§ WHAT YOU ARE ASKED TO DO
Repeat every record word for word and omit the images.

§ DATA SHOWN
============

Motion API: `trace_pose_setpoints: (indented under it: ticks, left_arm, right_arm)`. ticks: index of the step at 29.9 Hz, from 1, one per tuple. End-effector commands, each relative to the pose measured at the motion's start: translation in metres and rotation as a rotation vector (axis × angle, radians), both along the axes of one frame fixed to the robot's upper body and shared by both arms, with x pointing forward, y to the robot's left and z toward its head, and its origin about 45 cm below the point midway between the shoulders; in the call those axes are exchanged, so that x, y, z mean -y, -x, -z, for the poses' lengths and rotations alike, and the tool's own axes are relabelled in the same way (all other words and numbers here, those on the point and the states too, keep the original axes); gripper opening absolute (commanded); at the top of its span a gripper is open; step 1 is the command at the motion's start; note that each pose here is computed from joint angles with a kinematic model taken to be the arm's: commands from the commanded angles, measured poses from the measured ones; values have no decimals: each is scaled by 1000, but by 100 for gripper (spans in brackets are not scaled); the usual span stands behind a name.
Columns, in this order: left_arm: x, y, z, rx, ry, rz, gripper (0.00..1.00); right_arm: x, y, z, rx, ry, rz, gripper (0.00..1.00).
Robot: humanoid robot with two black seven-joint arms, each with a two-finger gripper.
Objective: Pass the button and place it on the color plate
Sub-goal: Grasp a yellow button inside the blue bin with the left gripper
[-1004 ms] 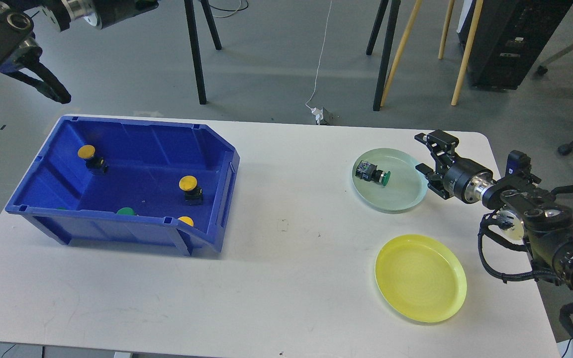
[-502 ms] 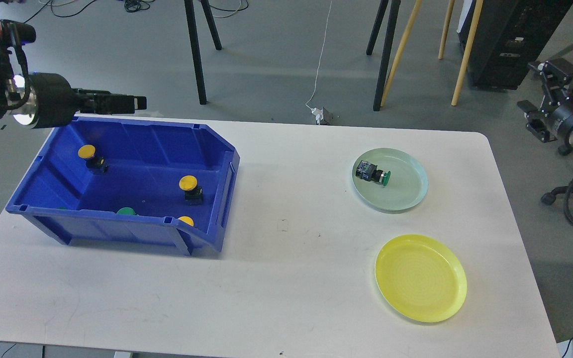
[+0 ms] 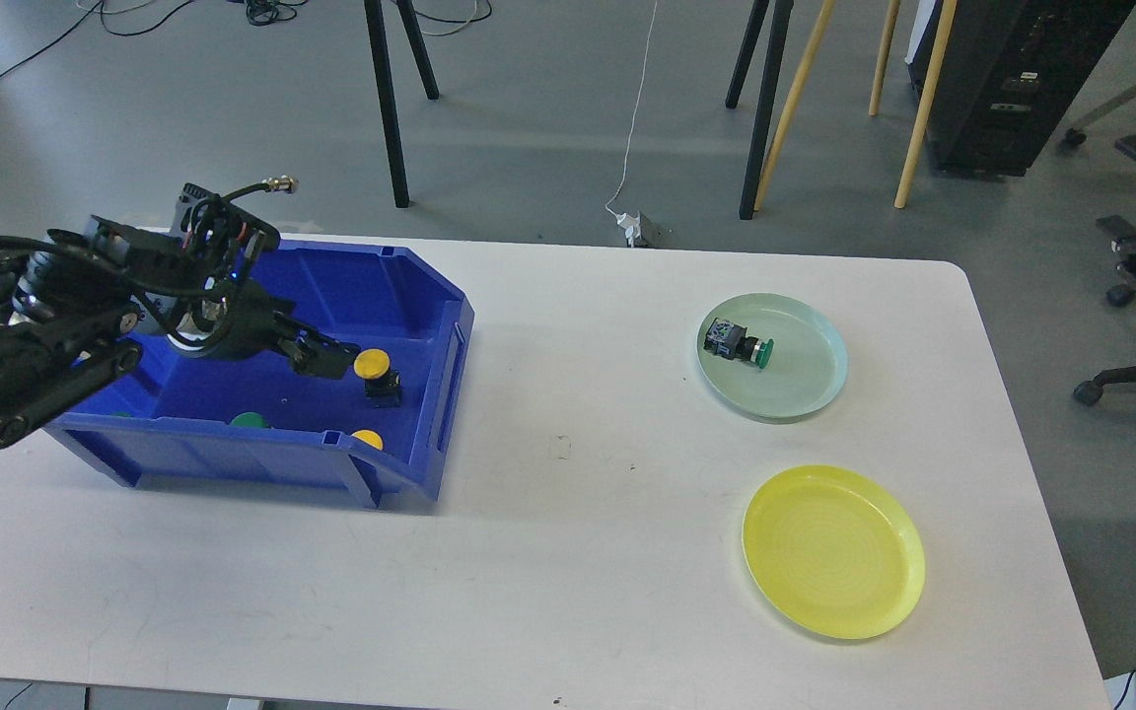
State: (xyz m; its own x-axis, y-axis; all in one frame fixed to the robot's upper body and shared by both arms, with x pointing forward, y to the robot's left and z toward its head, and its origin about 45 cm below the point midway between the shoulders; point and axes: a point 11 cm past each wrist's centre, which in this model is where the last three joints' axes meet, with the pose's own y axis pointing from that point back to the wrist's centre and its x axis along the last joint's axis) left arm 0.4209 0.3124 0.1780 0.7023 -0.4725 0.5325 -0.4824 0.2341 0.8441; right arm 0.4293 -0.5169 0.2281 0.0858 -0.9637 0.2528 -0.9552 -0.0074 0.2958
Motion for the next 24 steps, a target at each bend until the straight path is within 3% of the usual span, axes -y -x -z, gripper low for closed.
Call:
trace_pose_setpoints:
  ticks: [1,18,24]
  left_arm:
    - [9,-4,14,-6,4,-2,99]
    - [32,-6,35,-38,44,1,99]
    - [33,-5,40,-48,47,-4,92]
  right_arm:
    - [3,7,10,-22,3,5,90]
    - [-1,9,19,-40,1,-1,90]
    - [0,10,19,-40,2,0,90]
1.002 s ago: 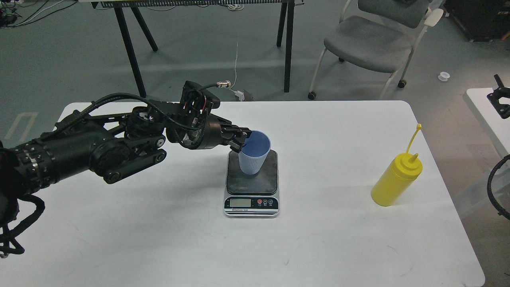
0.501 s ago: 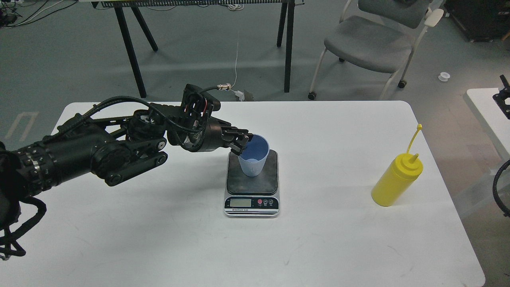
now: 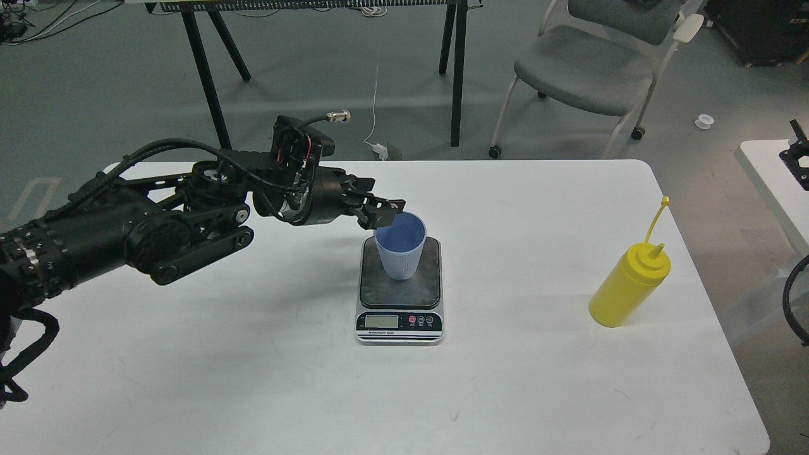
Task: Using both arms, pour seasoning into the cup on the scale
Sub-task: 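Open the left gripper and withdraw it from the cup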
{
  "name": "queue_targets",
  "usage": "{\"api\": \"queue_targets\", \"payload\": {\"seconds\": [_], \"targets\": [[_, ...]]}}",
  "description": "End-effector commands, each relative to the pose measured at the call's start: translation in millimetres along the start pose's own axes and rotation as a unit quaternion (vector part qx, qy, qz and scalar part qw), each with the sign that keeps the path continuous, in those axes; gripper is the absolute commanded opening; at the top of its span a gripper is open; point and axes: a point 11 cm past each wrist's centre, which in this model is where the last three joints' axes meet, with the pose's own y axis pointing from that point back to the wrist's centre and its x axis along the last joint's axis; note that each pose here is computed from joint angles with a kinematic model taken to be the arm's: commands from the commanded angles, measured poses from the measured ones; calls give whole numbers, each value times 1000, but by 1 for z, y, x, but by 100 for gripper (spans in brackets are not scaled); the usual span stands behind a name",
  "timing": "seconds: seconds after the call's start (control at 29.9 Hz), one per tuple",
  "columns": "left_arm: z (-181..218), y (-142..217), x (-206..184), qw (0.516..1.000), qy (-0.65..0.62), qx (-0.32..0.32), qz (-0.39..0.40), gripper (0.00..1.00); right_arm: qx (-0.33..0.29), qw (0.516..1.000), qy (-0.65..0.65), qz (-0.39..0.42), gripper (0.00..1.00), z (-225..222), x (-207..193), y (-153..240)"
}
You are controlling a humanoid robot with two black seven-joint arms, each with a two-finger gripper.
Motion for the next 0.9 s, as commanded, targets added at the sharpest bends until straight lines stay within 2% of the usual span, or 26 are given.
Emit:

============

§ RESPONSE TO THIS EXERCISE
Motion API: `trace_pose_setpoints: (indented under it: ticks, left_arm, right_arm)`. ticks: index of the step at 29.9 Hz, from 1, one per tuple. End-effector commands, each relative to the pose measured at the motion's start: translation in metres and rotation as a rotation vector (axis × angle, radians), both along the axes of one frame fixed to the robot's upper body and shared by both arms, with x pointing forward, y to the robot's left and z toward its head, and its origin about 45 cm below the point midway between the shoulders; in the call those axes are exchanged, so that x, y, z mean -y, -x, -z, for the poses' lengths and rotations alike, and the tool's own axes are relabelled in the same way (all other words and numbers here, those on the point and the states too, keep the original axes); gripper opening absolute (commanded); at the top of its span a gripper is open; step 1 is the command at the motion's start; note that each pose here is computed from joint angles with a kinematic model taken to be the arm's: commands from the commanded angles, measured poses from the measured ones; values have no decimals: each is scaled by 1000, but by 100 for gripper (spans in brackets are not scaled); the usual span stands behind a name.
Columns, in this order: left_arm: x, y, z, rx, ry, rz, gripper (0.00..1.00); right_arm: x, y, z, rx, ry, rz, gripper (0.00..1.00).
Robot: humanoid robot with two black seven-joint arms, each with a two-finger gripper.
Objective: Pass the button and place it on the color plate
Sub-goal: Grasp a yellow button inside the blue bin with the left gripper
[-1004 ms] 
[-502 ms] 
[+0 ms] 
State: (xyz m; its own x-axis, y-axis; all in one frame fixed to the robot's upper body and shared by both arms, with x pointing forward, y to the robot's left and z toward its head, and its origin about 45 cm below the point midway between the shoulders; point and axes: a point 11 cm past each wrist's centre, which in this model is where the last three joints' axes meet, with the pose's own y axis pointing from that point back to the wrist's centre and its x axis along the last joint's axis) left arm 0.4209 0.3124 0.1780 0.7023 -0.4725 0.5325 -0.4824 0.2341 0.8441; right arm 0.4293 -0.5169 0.2281 0.0858 -0.9637 0.2528 -0.9552 -0.0074 0.2958
Motion for the next 24 steps, a target at each bend until the straight path is within 3% of the usual span, axes -y -x -z, gripper low for closed.
Call:
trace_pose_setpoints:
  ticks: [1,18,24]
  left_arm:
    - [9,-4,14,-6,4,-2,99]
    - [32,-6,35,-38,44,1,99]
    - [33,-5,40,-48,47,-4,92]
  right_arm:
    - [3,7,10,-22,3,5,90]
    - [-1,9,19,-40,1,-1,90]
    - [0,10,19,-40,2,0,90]
1.002 s ago: 
0.501 s ago: 
now: 
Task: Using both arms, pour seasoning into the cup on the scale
Sub-task: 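Open the left gripper and withdraw it from the cup
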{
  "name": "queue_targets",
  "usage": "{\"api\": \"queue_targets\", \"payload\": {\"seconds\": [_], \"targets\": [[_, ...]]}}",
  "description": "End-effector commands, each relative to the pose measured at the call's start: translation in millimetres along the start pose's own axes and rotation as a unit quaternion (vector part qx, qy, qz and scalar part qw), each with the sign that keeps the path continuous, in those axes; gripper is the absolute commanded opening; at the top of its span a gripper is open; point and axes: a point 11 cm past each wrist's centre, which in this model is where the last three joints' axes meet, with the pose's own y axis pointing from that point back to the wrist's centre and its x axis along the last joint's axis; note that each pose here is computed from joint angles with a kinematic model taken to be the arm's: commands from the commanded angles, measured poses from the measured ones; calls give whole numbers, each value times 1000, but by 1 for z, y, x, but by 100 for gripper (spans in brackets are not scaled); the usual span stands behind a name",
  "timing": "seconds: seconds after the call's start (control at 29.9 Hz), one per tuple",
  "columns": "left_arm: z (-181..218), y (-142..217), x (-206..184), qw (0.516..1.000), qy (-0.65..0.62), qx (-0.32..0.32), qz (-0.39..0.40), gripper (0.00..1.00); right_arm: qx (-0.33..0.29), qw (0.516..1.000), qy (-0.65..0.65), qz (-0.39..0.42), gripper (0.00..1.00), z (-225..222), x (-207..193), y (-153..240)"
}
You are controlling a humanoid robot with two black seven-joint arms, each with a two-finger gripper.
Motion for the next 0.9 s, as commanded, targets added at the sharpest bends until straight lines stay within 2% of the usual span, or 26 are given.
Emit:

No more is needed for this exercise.